577. Could I then go on to your supplementary
memorandum, Mr Marshall, please, and this whole issue of public/private
involvement, and public money levering in private money. In the
document, you seem to have some doubts about just how successful
this might be, and if I can quote, about the ten-year plan and
investment, the document says: "At present it is not clear
the extent to which investment will be funded through refranchising
with funding passing through TOCs, or more directly through capital
grants . . ." Are you clearer now on that, given the Rail
(Mr Marshall) We are precisely clear on the intent
in the periodic review, and I have no doubt further questions
are coming on the periodic review so I will not dwell on it now,
unless you wish me to, but I would make an additional point, which
is that the Government's ten-year plan makes provision for a £7
billion railway maintenance fund, development fund, for the Strategic
Rail Authority.
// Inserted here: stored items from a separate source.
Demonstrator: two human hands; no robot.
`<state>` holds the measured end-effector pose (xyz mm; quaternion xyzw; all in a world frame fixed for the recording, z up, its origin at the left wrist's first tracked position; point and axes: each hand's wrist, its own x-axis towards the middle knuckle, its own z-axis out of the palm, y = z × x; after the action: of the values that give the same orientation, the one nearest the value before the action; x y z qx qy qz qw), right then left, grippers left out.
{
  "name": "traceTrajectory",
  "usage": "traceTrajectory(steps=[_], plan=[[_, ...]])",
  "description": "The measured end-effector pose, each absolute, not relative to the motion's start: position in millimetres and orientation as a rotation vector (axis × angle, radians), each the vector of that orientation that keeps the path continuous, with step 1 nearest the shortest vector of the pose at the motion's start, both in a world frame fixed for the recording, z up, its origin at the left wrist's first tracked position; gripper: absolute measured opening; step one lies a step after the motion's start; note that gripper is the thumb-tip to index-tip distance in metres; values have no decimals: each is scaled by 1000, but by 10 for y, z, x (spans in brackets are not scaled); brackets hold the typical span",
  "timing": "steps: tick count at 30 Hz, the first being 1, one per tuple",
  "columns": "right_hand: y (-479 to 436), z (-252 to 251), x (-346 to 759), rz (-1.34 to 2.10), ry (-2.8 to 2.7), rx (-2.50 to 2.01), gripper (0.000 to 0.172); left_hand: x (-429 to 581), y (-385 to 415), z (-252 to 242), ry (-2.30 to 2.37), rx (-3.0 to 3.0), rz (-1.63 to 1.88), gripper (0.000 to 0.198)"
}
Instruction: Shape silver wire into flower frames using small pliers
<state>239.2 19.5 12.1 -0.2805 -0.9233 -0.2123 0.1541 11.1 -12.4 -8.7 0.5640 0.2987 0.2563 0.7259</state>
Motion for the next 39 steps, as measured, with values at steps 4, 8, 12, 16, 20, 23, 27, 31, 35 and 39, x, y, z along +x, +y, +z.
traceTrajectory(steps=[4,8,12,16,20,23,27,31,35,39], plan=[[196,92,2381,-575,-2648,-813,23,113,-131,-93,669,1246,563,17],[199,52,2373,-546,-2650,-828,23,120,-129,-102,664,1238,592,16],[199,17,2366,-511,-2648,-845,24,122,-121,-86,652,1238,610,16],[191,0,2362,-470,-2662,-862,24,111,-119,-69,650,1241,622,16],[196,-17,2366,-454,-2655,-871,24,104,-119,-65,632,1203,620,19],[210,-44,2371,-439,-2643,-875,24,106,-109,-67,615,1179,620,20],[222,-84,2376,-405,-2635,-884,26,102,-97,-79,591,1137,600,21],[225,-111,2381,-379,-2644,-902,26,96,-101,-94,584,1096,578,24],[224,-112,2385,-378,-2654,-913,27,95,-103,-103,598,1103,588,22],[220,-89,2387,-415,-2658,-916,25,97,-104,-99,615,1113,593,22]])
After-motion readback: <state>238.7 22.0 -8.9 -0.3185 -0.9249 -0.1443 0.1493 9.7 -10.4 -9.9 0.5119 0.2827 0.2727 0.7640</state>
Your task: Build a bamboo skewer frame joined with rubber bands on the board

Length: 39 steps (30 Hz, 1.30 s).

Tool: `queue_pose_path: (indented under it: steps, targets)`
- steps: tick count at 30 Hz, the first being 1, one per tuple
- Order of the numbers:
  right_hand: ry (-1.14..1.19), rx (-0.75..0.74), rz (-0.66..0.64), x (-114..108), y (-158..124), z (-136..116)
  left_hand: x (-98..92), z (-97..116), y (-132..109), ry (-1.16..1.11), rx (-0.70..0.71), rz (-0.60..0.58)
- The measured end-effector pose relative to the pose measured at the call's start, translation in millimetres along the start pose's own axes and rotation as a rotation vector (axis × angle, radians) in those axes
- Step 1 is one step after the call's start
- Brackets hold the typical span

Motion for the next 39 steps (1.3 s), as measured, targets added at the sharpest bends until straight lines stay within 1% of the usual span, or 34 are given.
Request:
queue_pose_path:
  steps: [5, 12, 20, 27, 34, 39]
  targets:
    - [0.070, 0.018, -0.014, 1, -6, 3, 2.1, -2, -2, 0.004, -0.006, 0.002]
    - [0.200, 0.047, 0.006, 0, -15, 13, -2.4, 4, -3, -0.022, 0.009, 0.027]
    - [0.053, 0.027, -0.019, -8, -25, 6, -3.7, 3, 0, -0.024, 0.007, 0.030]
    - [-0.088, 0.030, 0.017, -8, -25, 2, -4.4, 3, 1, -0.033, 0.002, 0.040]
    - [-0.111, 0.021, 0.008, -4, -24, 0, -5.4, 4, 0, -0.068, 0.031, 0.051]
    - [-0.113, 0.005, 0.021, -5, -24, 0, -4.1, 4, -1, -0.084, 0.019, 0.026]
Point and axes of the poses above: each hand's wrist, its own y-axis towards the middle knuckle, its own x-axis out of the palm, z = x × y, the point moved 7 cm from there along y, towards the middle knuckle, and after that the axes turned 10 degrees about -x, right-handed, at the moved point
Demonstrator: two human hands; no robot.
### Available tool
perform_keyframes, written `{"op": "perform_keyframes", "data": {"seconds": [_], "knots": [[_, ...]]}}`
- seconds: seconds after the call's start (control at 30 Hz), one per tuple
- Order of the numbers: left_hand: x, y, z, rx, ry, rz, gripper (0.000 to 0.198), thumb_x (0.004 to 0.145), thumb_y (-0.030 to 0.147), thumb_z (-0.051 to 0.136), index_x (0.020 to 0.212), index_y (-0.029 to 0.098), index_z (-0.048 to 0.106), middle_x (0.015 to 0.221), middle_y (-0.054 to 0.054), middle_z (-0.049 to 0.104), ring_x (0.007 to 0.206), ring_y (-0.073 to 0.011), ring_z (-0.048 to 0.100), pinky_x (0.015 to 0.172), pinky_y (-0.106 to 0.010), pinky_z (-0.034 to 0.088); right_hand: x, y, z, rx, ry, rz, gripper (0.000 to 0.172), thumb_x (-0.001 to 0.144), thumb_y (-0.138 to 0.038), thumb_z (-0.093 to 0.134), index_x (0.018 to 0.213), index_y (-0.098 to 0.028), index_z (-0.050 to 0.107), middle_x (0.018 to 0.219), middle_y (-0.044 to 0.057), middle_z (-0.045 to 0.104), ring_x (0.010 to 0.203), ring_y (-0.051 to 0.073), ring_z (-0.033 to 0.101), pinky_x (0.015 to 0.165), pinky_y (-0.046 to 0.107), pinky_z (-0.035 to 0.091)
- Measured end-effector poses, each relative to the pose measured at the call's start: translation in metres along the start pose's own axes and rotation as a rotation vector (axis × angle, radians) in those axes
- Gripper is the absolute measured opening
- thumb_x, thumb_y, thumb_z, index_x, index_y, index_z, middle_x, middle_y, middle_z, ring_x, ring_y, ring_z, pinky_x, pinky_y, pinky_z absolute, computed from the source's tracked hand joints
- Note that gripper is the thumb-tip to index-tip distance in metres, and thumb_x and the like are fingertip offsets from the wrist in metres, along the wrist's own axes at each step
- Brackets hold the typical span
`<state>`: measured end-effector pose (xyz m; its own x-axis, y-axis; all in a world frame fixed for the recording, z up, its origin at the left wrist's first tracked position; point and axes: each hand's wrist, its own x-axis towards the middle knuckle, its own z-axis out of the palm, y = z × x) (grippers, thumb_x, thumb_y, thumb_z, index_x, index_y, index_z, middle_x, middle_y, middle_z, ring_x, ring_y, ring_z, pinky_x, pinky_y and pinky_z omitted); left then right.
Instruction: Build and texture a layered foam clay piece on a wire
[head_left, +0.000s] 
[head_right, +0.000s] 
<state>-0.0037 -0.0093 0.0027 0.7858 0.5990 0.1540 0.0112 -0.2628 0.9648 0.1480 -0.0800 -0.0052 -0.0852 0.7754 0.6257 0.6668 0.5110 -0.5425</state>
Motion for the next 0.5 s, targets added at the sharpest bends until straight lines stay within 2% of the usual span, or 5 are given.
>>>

It remains at this stage, and we understand why,
unclear as to how that funding might be channelled into the railway
industry. That matter, we anticipate, will be clarified in the
Strategic Rail Authority's plan, which I understand is due sometime
in January of next year.
578. Finally, on that issue, if I might, Mrs
Dunwoody, whereas the situation appears to be clear about the
relationship between Railtrack investment and public resources,
there are still significant doubts that need to be clarified,
obviously, in terms of what you have said in your document. But
that is not what your predecessor told the Committee, on 5 July
this year, on this whole issue of the public interest and how
that should be protected. He said that Railtrack had proposed
that the SRA invest in preference shares in Railtrack, as being
the most efficient way to lever public money into the railway.
Do you agree with that?
(Mr Marshall) I think it could be an efficient way,
but it is not necessarily the only way.
579. It says: "as being the most efficient
way . . ." Do you agree with that?
(Mr Marshall) No, I think it is overstating it, if
you are asking my opinion.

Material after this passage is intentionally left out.